**Assigned task**
Output the full listing exactly, character for character.

**Given data**
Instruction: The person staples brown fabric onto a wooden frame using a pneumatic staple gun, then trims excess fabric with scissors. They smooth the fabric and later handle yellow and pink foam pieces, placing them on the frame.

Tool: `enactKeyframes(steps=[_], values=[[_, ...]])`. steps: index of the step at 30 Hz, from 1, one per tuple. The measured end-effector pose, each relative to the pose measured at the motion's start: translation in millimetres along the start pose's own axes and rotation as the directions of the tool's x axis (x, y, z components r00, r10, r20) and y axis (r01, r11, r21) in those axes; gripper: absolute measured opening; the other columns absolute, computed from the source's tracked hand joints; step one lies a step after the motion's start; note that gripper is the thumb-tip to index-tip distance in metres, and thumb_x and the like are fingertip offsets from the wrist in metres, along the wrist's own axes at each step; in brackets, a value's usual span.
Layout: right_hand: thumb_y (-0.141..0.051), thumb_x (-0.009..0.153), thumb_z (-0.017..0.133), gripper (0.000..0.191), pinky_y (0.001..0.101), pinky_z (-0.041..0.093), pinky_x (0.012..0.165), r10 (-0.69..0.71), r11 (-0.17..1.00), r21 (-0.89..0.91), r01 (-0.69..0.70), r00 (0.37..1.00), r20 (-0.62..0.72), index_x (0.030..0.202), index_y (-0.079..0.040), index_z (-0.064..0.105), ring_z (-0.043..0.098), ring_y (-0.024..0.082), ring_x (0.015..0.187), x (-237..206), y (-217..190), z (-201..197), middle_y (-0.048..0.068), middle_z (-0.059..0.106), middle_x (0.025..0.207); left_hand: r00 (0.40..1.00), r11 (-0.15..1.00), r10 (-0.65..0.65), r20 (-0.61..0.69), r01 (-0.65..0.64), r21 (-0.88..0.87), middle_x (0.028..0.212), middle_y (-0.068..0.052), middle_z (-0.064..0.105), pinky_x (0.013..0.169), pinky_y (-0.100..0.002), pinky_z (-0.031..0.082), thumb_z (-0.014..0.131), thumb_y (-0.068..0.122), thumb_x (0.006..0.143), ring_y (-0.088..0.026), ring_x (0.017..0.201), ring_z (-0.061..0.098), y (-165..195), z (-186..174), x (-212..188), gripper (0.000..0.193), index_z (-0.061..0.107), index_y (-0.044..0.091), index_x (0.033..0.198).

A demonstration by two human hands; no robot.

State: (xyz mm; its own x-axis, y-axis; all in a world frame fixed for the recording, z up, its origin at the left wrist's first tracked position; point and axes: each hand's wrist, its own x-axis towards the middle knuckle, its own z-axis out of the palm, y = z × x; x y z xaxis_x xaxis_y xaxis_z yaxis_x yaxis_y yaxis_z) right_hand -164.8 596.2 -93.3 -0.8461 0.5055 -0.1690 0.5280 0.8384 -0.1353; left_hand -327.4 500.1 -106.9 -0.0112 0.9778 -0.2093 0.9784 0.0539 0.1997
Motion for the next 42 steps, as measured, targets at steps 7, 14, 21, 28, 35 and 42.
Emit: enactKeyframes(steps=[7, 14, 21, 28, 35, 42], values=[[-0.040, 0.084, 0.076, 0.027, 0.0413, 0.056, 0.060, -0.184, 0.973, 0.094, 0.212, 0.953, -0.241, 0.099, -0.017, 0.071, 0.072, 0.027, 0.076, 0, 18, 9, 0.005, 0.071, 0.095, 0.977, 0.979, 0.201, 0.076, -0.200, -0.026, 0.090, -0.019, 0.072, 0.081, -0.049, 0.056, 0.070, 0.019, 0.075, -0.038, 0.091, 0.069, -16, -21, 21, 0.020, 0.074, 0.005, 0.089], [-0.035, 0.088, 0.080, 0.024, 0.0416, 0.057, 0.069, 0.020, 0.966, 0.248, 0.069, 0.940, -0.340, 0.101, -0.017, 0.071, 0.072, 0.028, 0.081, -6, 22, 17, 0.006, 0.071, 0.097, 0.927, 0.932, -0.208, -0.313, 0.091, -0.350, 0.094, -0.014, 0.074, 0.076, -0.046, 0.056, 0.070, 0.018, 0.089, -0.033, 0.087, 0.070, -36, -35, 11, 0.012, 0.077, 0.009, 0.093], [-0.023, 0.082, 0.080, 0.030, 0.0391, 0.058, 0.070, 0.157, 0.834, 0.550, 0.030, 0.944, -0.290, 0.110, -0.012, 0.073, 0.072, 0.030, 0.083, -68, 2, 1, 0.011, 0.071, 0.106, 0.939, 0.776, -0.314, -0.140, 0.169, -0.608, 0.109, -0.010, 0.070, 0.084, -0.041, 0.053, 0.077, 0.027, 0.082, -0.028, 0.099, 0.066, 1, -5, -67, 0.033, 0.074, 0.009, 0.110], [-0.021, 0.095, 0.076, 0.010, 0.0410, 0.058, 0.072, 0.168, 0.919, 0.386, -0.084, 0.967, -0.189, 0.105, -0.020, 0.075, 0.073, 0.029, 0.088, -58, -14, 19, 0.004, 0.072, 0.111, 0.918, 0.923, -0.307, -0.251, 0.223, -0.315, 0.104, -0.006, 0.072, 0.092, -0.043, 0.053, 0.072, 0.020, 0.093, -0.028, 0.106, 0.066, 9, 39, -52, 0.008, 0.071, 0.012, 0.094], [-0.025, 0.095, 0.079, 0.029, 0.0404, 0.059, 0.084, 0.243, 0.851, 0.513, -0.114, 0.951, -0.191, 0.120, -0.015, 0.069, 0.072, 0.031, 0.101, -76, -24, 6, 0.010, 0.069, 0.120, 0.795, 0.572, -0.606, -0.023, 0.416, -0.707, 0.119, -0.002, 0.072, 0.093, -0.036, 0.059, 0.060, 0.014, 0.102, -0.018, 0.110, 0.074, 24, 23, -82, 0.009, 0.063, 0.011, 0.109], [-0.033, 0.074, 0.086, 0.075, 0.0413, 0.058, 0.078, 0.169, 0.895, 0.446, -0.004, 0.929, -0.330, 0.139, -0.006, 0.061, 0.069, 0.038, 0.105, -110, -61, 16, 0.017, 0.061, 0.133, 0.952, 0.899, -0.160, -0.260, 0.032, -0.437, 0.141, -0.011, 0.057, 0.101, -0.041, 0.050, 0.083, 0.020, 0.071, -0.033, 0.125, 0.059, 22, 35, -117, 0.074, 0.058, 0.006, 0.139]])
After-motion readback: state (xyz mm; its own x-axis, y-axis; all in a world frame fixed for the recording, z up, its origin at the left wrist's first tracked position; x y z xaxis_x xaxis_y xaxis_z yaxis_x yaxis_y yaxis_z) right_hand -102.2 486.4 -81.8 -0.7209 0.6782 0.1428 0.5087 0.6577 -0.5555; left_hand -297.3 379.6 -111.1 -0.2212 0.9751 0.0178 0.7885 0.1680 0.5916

**Response box**
Instruction: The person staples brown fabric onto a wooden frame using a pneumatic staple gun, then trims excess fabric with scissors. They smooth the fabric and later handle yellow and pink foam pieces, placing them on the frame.

Tool: `enactKeyframes(steps=[_], values=[[_, ...]])`. steps: index of the step at 30 Hz, from 1, one per tuple. The measured end-effector pose, each relative to the pose measured at the motion's start: translation in millimetres along the start pose's own axes and rotation as the directions of the tool's x axis (x, y, z components r00, r10, r20) and y axis (r01, r11, r21) in those axes; gripper: absolute measured opening; the other columns absolute, computed from the source's tracked hand joints; step one lies a step after the motion's start; note that gripper is the thumb-tip to index-tip distance in metres, and thumb_x and the like are fingertip offsets from the wrist in metres, along the wrist's own axes at each step; in brackets, a value's usual span.
Layout: right_hand: thumb_y (-0.141..0.051), thumb_x (-0.009..0.153), thumb_z (-0.017..0.133), gripper (0.000..0.191), pinky_y (0.001..0.101), pinky_z (-0.041..0.093), pinky_x (0.012..0.165), r10 (-0.69..0.71), r11 (-0.17..1.00), r21 (-0.89..0.91), r01 (-0.69..0.70), r00 (0.37..1.00), r20 (-0.62..0.72), index_x (0.030..0.202), index_y (-0.079..0.040), index_z (-0.064..0.105), ring_z (-0.043..0.098), ring_y (-0.024..0.082), ring_x (0.015..0.187), x (-237..206), y (-217..190), z (-201..197), middle_y (-0.048..0.068), middle_z (-0.059..0.106), middle_x (0.025..0.207); left_hand: r00 (0.40..1.00), r11 (-0.15..1.00), r10 (-0.65..0.65), r20 (-0.61..0.69), r01 (-0.65..0.64), r21 (-0.88..0.87), middle_x (0.028..0.212), middle_y (-0.068..0.052), middle_z (-0.064..0.105), pinky_x (0.013..0.169), pinky_y (-0.100..0.002), pinky_z (-0.031..0.082), thumb_z (-0.014..0.131), thumb_y (-0.068..0.122), thumb_x (0.006..0.143), ring_y (-0.088..0.026), ring_x (0.017..0.201), ring_z (-0.061..0.098), y (-165..195), z (-186..174), x (-212..188), gripper (0.000..0.193), index_z (-0.061..0.107), index_y (-0.044..0.091), index_x (0.033..0.198).

A demonstration by two human hands; no robot.

State: (xyz mm; its own x-axis, y-axis; all in a world frame fixed for the recording, z up, its origin at the left wrist's first tracked position; point and axes: each hand's wrist, its own x-axis towards the middle knuckle, its own z-axis out of the palm, y = z × x; x y z xaxis_x xaxis_y xaxis_z yaxis_x yaxis_y yaxis_z) right_hand -164.8 596.2 -93.3 -0.8461 0.5055 -0.1690 0.5280 0.8384 -0.1353; left_hand -327.4 500.1 -106.9 -0.0112 0.9778 -0.2093 0.9784 0.0539 0.1997
Motion for the next 42 steps, as measured, targets at steps 7, 14, 21, 28, 35 and 42.
Emit: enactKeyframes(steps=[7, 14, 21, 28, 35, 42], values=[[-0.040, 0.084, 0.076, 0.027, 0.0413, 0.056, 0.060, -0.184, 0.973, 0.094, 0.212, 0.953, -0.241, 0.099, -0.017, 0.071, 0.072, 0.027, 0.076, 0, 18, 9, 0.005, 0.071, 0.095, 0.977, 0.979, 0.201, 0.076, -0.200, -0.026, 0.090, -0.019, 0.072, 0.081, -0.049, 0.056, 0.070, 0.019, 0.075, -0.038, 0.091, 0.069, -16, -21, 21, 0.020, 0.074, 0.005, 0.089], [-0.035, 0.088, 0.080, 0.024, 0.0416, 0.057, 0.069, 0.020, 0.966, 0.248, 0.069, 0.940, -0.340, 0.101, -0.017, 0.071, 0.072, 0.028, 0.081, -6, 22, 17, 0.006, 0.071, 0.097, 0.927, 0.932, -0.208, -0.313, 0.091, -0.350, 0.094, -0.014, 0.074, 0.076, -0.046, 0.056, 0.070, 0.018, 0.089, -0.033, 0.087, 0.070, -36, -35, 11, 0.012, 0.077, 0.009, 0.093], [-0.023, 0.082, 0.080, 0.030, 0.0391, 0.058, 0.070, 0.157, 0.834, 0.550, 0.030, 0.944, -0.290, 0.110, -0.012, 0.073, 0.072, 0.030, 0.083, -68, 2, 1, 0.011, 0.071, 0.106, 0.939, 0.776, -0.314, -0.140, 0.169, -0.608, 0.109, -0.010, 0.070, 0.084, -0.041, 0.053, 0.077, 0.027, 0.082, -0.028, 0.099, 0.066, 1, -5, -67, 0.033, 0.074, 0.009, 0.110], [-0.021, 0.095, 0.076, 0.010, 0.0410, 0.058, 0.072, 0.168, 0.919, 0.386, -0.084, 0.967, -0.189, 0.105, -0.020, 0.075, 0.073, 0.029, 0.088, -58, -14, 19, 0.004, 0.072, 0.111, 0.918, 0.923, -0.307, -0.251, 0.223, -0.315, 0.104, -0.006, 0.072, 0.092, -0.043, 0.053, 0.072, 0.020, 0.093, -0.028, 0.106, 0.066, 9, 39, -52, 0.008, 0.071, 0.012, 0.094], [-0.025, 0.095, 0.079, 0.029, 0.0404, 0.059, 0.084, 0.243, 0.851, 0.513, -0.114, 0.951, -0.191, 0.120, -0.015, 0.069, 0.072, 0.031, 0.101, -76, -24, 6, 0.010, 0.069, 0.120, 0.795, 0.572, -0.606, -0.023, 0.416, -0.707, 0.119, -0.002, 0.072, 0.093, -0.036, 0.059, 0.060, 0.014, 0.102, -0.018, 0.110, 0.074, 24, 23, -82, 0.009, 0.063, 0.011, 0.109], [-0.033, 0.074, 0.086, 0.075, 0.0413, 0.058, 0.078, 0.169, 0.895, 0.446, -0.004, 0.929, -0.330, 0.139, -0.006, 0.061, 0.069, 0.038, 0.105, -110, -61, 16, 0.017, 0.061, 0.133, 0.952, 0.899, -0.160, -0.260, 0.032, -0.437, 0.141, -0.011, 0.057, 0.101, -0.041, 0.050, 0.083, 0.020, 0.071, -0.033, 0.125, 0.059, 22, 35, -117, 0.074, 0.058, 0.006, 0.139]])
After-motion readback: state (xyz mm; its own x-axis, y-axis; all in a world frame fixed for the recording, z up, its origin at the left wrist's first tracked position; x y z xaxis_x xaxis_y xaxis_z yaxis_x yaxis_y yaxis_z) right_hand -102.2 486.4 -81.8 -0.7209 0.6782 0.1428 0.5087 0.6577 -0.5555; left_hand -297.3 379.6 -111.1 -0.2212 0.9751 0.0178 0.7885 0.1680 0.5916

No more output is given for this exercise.